◆ REQUIRED ACTION
Where the word "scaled" occurs in a line of the data, return the whole line.

◆ DATA FOR THE TASK
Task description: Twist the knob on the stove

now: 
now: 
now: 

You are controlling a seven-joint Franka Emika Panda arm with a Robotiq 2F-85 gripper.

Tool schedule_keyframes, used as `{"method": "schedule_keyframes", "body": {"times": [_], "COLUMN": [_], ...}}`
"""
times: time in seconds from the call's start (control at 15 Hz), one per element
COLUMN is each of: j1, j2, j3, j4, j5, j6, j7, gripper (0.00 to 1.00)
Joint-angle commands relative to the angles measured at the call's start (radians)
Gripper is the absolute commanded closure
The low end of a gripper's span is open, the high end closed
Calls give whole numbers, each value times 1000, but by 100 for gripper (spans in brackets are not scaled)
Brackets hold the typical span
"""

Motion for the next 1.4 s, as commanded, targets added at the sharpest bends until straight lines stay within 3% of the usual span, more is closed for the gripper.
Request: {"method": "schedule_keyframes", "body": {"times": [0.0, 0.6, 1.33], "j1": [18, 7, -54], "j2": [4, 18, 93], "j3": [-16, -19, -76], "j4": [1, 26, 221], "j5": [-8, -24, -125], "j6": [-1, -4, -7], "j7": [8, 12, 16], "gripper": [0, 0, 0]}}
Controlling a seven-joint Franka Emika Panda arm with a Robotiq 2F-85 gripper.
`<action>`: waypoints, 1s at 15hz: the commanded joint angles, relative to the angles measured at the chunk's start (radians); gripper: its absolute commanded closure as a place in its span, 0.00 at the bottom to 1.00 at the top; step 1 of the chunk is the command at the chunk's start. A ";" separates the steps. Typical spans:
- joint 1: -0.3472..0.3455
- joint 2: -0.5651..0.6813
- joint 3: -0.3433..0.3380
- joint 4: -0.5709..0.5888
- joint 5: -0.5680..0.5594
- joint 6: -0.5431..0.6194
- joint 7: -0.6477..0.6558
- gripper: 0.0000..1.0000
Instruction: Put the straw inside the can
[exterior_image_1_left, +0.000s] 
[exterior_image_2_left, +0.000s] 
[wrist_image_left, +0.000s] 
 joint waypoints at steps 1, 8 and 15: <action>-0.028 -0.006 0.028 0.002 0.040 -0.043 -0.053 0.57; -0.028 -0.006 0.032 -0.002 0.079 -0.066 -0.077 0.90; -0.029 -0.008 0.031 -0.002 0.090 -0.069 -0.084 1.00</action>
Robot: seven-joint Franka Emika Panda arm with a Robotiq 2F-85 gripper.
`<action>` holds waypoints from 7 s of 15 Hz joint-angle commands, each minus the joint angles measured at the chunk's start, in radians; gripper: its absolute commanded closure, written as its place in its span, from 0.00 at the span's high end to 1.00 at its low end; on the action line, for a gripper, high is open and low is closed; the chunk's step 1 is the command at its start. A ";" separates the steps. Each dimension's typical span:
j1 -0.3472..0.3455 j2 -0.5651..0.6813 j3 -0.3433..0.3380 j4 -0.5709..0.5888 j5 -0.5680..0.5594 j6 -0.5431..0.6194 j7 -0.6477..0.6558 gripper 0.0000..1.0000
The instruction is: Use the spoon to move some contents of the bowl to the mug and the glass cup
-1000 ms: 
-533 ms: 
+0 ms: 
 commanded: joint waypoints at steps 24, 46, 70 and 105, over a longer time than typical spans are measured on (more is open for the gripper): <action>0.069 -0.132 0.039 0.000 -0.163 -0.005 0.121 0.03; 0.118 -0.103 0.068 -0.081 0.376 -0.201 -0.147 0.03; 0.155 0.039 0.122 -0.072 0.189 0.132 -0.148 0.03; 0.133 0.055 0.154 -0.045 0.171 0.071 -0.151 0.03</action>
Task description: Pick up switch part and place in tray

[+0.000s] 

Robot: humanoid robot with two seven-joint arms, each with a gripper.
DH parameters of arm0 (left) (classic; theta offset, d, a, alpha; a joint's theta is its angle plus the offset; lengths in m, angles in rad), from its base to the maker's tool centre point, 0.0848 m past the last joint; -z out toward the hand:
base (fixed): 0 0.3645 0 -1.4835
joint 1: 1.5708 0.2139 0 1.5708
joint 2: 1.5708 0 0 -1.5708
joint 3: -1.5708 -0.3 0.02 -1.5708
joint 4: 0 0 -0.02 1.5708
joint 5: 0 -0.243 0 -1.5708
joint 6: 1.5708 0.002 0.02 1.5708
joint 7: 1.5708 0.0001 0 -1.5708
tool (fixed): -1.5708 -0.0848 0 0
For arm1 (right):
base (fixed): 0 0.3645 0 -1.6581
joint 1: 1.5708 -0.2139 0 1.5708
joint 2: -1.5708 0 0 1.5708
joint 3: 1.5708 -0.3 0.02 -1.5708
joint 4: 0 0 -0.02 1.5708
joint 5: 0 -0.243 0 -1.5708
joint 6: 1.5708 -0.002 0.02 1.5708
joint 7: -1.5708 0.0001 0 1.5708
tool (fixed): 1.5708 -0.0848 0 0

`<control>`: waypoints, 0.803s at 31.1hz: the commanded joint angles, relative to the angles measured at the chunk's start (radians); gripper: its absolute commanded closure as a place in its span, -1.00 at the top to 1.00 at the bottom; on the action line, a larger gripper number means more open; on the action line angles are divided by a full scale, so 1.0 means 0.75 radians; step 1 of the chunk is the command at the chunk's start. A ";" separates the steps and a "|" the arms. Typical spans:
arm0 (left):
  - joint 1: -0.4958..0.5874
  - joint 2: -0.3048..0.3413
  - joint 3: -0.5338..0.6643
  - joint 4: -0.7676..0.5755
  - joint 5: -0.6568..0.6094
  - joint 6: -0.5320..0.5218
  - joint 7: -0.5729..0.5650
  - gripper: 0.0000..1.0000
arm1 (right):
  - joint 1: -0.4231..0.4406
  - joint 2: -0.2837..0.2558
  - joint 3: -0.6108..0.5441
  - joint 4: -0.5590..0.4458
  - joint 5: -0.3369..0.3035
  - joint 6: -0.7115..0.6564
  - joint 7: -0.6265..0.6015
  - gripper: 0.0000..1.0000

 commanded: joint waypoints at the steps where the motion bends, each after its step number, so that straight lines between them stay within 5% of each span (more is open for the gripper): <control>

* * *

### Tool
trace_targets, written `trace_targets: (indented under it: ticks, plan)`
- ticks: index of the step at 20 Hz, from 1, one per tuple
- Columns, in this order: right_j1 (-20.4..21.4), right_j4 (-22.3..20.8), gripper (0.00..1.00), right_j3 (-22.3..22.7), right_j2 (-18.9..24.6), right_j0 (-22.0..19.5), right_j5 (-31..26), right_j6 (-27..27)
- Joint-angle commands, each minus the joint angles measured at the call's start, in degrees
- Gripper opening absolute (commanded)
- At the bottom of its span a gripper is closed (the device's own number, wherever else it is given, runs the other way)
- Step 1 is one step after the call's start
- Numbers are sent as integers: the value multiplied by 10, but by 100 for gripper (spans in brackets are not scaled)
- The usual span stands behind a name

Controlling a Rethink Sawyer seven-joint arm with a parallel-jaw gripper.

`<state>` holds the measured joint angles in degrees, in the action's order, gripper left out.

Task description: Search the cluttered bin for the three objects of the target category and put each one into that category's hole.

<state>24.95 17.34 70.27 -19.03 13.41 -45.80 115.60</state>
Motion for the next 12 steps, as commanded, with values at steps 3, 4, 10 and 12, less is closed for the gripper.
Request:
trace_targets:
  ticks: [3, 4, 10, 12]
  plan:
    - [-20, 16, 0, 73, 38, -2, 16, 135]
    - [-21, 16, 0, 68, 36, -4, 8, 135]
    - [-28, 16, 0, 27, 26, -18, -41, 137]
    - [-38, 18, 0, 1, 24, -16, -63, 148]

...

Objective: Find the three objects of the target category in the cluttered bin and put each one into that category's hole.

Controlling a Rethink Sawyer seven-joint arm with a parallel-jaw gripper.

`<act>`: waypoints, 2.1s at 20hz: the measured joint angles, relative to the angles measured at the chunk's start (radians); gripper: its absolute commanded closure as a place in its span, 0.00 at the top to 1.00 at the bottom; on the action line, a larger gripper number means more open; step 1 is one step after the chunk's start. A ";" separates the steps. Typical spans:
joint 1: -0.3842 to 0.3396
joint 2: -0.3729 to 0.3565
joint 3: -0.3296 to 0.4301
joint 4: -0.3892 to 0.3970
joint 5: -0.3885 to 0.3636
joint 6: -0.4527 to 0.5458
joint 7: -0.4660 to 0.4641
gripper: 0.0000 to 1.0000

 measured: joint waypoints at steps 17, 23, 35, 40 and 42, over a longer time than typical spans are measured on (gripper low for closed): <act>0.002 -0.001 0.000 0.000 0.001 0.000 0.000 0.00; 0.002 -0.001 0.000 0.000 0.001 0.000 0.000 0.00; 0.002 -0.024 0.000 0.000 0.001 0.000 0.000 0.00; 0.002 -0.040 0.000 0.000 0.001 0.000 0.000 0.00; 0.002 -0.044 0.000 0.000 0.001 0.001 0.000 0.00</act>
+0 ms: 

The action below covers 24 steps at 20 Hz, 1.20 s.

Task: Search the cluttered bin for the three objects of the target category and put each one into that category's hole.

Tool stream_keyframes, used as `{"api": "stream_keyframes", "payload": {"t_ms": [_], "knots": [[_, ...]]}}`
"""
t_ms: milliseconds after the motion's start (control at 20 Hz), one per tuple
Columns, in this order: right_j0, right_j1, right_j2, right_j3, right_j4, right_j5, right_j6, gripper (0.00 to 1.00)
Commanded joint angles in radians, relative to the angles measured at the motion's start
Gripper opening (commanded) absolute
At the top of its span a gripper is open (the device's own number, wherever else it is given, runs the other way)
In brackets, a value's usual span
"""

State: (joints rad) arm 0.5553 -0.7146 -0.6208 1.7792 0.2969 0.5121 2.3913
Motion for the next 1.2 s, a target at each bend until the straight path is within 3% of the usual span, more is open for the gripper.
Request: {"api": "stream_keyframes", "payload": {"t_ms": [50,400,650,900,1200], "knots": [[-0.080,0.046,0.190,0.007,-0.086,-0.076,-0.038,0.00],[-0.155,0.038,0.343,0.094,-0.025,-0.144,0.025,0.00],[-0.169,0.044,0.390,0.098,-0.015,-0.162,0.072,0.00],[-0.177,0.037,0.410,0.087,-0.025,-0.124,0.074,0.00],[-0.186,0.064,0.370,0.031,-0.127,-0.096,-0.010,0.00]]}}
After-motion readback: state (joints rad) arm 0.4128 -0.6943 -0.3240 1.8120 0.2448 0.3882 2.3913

◆ ANSWER TO THE EXERCISE
Calls give whole numbers, each value times 1000, but by 100 for gripper (spans in brackets are not scaled)
- Numbers are sent as integers: the value multiplied by 10, but by 100 for gripper (spans in brackets are not scaled)

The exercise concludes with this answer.